I believe in human potential.

My mother was a Holocaust survivor who lived through two concentration camps (including Auschwitz), two Nazi ghettos, and an infamous death march that started in Poland and ended hundreds of miles away in Germany. Most of her family—including parents and three siblings—were murdered.

my mom after the war

When I was born there was great hope placed in my ability to make something of my life so I could replace so many lost relatives. You could say every one of my breaths—from my first at Brooklyn’s Maimonides Hospital to the one I’m currently taking at my Washington, DC desk (actually a recliner ’cause I’m lazy) — is a Fuck You to Hitler.

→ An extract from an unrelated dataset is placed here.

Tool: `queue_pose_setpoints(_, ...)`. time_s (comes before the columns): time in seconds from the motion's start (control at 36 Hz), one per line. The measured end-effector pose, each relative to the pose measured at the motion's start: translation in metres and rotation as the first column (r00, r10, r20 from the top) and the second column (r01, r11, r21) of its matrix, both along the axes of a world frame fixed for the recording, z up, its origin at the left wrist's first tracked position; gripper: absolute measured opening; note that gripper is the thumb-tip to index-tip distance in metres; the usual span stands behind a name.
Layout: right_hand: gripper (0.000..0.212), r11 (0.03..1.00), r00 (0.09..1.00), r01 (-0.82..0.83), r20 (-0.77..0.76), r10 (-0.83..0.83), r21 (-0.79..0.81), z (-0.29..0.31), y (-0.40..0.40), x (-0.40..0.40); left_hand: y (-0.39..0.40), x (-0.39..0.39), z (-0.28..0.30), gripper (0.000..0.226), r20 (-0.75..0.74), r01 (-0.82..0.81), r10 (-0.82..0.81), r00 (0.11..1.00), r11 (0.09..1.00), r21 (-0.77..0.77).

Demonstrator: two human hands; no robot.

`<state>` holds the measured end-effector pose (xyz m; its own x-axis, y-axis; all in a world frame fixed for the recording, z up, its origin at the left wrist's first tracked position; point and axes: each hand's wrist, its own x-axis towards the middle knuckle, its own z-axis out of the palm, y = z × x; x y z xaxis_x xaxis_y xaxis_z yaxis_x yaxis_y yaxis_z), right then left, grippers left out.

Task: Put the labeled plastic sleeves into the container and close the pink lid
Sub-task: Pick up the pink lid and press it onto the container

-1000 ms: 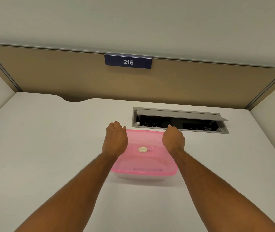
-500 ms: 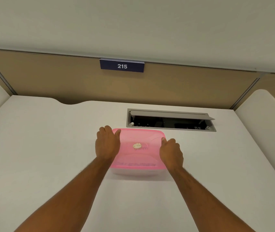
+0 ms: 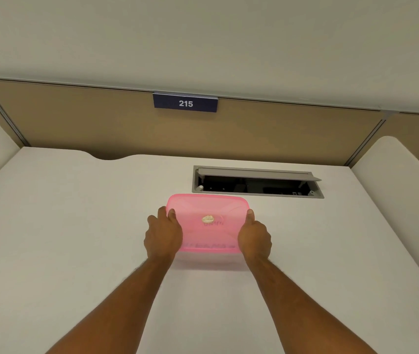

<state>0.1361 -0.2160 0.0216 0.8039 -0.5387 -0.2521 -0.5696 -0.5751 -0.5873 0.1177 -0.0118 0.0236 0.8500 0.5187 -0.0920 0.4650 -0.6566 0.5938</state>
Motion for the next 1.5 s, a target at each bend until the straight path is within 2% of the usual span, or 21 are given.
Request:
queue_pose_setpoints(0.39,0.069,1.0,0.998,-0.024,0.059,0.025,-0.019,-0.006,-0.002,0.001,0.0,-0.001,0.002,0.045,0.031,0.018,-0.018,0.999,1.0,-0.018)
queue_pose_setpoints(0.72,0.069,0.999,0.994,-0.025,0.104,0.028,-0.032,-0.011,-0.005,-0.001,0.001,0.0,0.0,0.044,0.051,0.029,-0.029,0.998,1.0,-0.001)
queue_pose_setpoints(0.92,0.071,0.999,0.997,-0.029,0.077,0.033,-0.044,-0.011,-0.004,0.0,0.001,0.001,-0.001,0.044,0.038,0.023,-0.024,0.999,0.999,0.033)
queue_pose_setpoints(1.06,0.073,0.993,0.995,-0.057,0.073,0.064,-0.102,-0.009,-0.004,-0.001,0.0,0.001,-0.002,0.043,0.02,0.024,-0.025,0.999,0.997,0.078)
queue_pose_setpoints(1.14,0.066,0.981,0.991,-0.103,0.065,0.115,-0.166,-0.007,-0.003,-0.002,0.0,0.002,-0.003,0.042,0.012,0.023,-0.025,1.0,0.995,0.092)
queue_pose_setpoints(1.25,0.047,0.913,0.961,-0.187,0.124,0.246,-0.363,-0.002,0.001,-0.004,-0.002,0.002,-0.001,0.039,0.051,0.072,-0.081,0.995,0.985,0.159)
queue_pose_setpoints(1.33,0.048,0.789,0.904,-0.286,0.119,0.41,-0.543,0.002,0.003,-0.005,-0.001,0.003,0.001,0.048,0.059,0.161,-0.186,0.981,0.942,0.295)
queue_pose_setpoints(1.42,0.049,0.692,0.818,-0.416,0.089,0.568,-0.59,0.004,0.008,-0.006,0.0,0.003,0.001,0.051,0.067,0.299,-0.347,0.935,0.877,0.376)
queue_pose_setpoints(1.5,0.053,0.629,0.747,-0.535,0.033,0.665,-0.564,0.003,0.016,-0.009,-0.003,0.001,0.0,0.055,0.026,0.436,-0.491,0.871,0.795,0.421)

But I like to flip this fury at The Furor around. Every day I try to honor the gift of life I’ve been given. I take this very seriously. Though I almost always go for a cheap laugh.

Sexual Abuse

Growing up, I had a very loving family but I also happened to live on a block shared by two pedophiles. (Yup: two pedophiles on one block!) These men molested scores of neighborhood children, including me. I was also sexually abused by a teenager around this time. I was four when most of this abuse occurred.

Because I couldn’t process these events, I spent most of my childhood convincing myself nothing happened. Then, at 16, for some unknown reason, I mentioned these events to a friend. As the words were still spilling out of my mouth, I had a weird thought: This kind of storytelling is going to save my life.  I don’t know how I knew that, but I was right That’s not to say there haven’t been consequences. A lot of healing needed to be done, documented in my play MARRIED SEX, my essays published in The New York Times, Salon, and other publications, as well as in my bestselling memoir THE PLEASURE PLAN.

I became obsessed with the question: How do people heal?


I never wanted to be a writer. My highest childhood aspiration was to be a check-out girl in the supermarket. But I changed my mind when I discovered That Girl, starring Marlo Thomas. I was going to be a financially unstable, unmarried actress in Manhattan, living in a run-down apartment. That’s exactly the life I created right after getting my B.A. in Theatre from Brooklyn College. 

However, a few years later, while walking down the street, a monologue fully formed in my head.

Eventually, short monologues turned into full-length pieces.

In the mid-90s I moved to Prague and began writing huge solo pieces and multicharacter plays.

When I came home five years later, I started the MFA playwriting program at Brown University, where I got to work with amazing mentors like Paula Vogel and Nilo Cruz.


After grad school, I decided to concentrate on trauma as a theme in my work (mostly connected to my mother’s experience). I also got involved in using story to help others overcome traumatic events. Eventually,I was invited to teach a story/performance workshop at a drama festival in Mostar, Bosnia that brought together teens from all over the former Yugoslavia. I used storytelling and drama to facilitate dialogue between Jewish Israelis and Arabs from all over the Middle East. Eventually, I was working with teens living in poverty in DC, soldiers returning from and Afghanistan, sexual assault/abuse survivors, and female military veterans.

In 2011 I was offered a play commission by Theater J in Washington, DC. I decided to write about a secretive and shameful aspect of my life–how sexual abuse had affected my body, especially my erotic body.

It was terrified but I knew that being public about my struggles was tantamount to healing. The play that emerged, Married Sex, was performed in the New York International Fringe Festival as well as Off-Broadway. I began work on a book that is based on this play, which was published in 2020. Now, I’m turning this book into a television series.

These days, all my work revolves around sexual healing

Based on my experience, I am on a mission to help others reclaim sexual vitality as a way to reach their own potential.